Task to complete
Lines from the one containing "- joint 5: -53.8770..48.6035" through the last line of the data are to be repeated word for word, both ends included.

────

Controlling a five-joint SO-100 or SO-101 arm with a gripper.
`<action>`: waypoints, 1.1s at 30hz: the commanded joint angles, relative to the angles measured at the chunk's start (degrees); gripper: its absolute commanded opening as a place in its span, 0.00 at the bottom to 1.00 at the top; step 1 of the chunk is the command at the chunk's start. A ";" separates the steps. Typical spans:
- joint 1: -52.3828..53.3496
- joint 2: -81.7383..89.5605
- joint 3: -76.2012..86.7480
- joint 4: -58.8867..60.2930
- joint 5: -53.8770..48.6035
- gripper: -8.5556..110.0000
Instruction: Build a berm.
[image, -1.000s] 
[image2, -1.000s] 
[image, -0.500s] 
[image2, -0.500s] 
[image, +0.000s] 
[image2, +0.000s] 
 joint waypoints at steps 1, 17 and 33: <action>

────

Written solution
- joint 5: -53.8770..48.6035
- gripper: -8.5556..110.0000
Instruction: Build a berm.
[image, -1.000s] 
[image2, -1.000s] 
[image, -0.500s] 
[image2, -0.500s] 
[image, +0.000s] 
[image2, +0.000s] 
 joint waypoints at steps 1, 17 and 33: <action>

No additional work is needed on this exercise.